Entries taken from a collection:
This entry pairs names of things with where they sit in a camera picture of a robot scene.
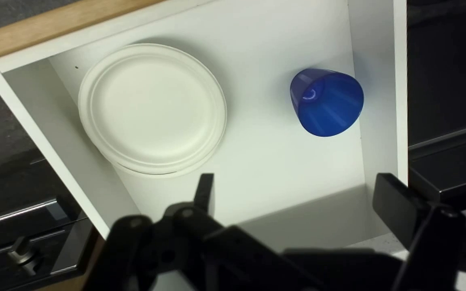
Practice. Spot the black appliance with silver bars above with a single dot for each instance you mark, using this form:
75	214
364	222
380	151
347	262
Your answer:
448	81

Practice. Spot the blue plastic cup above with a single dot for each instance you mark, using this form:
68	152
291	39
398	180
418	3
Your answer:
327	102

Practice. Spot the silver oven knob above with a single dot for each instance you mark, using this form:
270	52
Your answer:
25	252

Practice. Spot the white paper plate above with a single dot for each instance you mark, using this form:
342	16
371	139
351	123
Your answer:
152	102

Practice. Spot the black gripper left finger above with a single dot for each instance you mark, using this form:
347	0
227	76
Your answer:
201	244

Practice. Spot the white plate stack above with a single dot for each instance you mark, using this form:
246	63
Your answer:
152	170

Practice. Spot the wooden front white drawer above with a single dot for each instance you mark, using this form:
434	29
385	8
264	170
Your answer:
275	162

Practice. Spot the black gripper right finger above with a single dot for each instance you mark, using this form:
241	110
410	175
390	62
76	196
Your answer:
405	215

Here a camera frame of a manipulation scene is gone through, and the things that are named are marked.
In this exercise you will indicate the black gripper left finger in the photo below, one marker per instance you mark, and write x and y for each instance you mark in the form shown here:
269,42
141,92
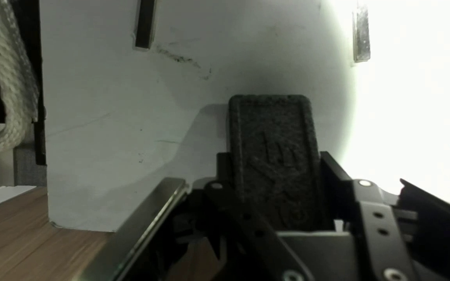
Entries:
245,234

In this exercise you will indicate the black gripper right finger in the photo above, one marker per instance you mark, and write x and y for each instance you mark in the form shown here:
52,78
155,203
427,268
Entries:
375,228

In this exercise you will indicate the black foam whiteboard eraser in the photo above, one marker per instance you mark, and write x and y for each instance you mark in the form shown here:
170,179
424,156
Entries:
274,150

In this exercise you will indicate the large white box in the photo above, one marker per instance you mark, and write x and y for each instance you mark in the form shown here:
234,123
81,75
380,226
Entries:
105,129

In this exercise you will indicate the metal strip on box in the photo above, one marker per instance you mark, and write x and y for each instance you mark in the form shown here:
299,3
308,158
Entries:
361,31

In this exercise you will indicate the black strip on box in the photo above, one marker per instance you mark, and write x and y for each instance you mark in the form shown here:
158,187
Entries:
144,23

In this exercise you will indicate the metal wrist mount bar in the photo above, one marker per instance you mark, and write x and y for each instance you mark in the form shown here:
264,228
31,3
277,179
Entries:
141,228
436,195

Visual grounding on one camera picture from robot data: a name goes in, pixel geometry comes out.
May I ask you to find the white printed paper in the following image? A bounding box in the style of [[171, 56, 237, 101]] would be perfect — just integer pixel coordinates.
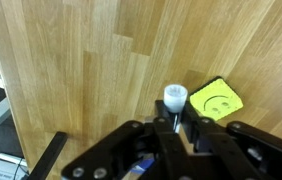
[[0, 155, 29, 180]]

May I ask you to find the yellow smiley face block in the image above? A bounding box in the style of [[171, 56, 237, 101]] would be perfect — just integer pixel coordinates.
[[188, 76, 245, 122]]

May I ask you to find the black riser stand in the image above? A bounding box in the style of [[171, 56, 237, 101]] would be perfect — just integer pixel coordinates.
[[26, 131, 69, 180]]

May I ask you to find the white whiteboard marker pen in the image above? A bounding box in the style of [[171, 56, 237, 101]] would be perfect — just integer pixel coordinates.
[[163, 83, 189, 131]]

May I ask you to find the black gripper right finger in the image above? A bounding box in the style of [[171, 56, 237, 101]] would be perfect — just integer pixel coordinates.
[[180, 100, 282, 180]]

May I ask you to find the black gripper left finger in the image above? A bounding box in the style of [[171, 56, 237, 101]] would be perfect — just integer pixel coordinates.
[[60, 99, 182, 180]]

__Task__: Go line by line through the records above and copy each one containing "Spot".

__Result for this task__:
Practice. Spot the black appliance with silver bars above with a single dot for each instance you mark, using this form:
Practice. Spot the blue plastic cup above with a single dot for each instance you mark, using this form:
Practice. Spot the silver oven knob above with a single dot for each instance you mark, using this form:
Practice. Spot the white paper plate above with a single dot for each instance you mark, using this form:
Practice. Spot the black gripper left finger above with a single dot for each instance you mark, using this form:
Practice. Spot the white plate stack above with a single dot for each instance you mark, using this form:
Practice. Spot the wooden front white drawer above with a single dot for each instance you mark, using this form:
Practice. Spot the black gripper right finger above with a single dot for each instance you mark, using this form:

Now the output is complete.